The Path of the Heron


It feels like we’re on the cusp of another lock-down, and like many sequels to must-see originals, it feels rushed, unstructured and full of tired and under-developed characters. Autumn is pulling us slowing into it with its usual blend of beauty and doom, and winter has never been so collectively forbidding. And while there is much tragedy and griping to come, not least towards the incompetents who supposedly lead us, I still have belief in our collectivity and our community fortitude. We’re good at winters, we handle them every year of our lives, and we’ll find excellent ways to adapt. We may even discover surprising new methods to do ancient rituals: let us brace ourselves now for an unusual yuletide and use it to try on some different costumes.

Yesterday, I managed to snatch some quality time in the actual physical presence of a dear friend and we took to the rural edges of the suburbs to while away the afternoon in catch-up chat and giggles. The long stroll took us from Didsbury (with its embarrassment of autumnal riches), along the banks of the river Mersey, and then around the lake at Chorlton Water Park and back. For readers unfamiliar with Manchester, that is indeed the same Mersey that more famously empties out through Liverpool, criss-crossed by ferries. Here, that mighty waterway of industry is rather more demur as it skirts around the outer edge of Manchester’s suburbs, as if cautious of the ghosts of the factories and warehouses that once choked the centre. It sits in deep banks, sweeping around in pleasing curves, as if drawn there by a child. Edged by lots of exceptionally pleasant woodlands, and feeding a number of delightful parks and nature reserves, this part of the Mersey feels like a cheery, generous, dependable friend for those city-locked urbanites who crave a quick escape.

A perfect place then to catch-up with a similarly cheery, generous, and dependable friend.
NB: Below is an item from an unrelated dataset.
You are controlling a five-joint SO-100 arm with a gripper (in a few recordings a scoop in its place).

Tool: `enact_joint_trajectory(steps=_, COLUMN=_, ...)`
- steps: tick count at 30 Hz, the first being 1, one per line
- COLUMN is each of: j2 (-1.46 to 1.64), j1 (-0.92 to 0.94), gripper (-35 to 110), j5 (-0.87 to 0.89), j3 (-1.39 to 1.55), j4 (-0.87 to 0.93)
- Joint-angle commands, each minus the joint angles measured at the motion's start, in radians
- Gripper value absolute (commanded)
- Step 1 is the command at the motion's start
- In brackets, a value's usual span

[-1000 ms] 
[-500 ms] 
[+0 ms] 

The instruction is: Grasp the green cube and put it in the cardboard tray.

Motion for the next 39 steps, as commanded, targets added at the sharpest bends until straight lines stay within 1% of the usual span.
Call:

As we neared the way down to the river, she mentioned how other local friends had reported encounters with herons, and other such majestic creatures, in this bit of the world that sits pretty much on her doorstep, but which she’d rarely visited herself. The first lockdown encouraged many of us to rediscover the natural wilds and habitats of our neighborhoods; Hannah and I had made a similar discovery in the shape of Stretford Meadows, a neat little reserve not ten minutes from our house. Indeed, the germ of this very blog was this unexpected reconnection with the flora and fauna that pervades our localities, but that we don’t often take notice of in our buzy-bee city lives. We think of nature as being that mass of greenness that fills in the gaps between cities where we might spend the odd sunny Sunday with picnics, flasks, and hiking boots. But cities are far from natureless wastelands - that was one thing the sci-fi writers of days gone got utterly wrong. We cannot quit our trees and grasses, and nor should we.

Well no sooner was the fabled heron invoked by my friend, than we were treated to a close encounter. There, just off the path that follows the river, waited a particularly pointy and lanky specimen, barely metres away. My friend didn’t see it at first; remarkable how such an enormous and striking creature blends in with the environment so well, just by virtue of its exemplary stillness. It was as if it had sliced its way out from an alternate dimension, using its beak like the titular blade from Philip Pullman’s The Subtle Knife and stepping through, just for us. We stopped and watched it watch us for a while. It soon tired of our wows and look at thats and decided to abandon its spot in favour of the actual riverbank. But it didn’t fly off straight away, taking to the path for a spell instead, sneaking along on its spindly legs, its head turned to keep one sharp eye on us. We followed, as if expecting it to lead us to the sliced portal into the alternative universe where Brexit never happened, where Covid was stopped before it spread, where Trump was languishing in some late-night show on some laughable cable channel, spouting increasingly spectacular conspiracy theories for a hardcore group of followers, before being arrested for fraud and chucked in Riker’s Island. But perhaps we got too close because it showed us no such place. Instead, it opened those prehistoric wings and swept down to the waters.

That was our path anyway, and we stuck to it. Along the river, around the lake, and back again. We are but two people who can only guess what the future holds and what the past means, but we talk about it all anyway because that’s what human beings do when they take to the sides of rivers and lakes. If the heron was leading us to anything, it was exactly that: to see the here and now and be part of it. Today, Hannah is out and about with her best friend on one of their periodical adventures exploring the Lake District. I’ve told her to be on the look out for animal encounters and report back. This stuff is important to us. These moments anchor us to life itself.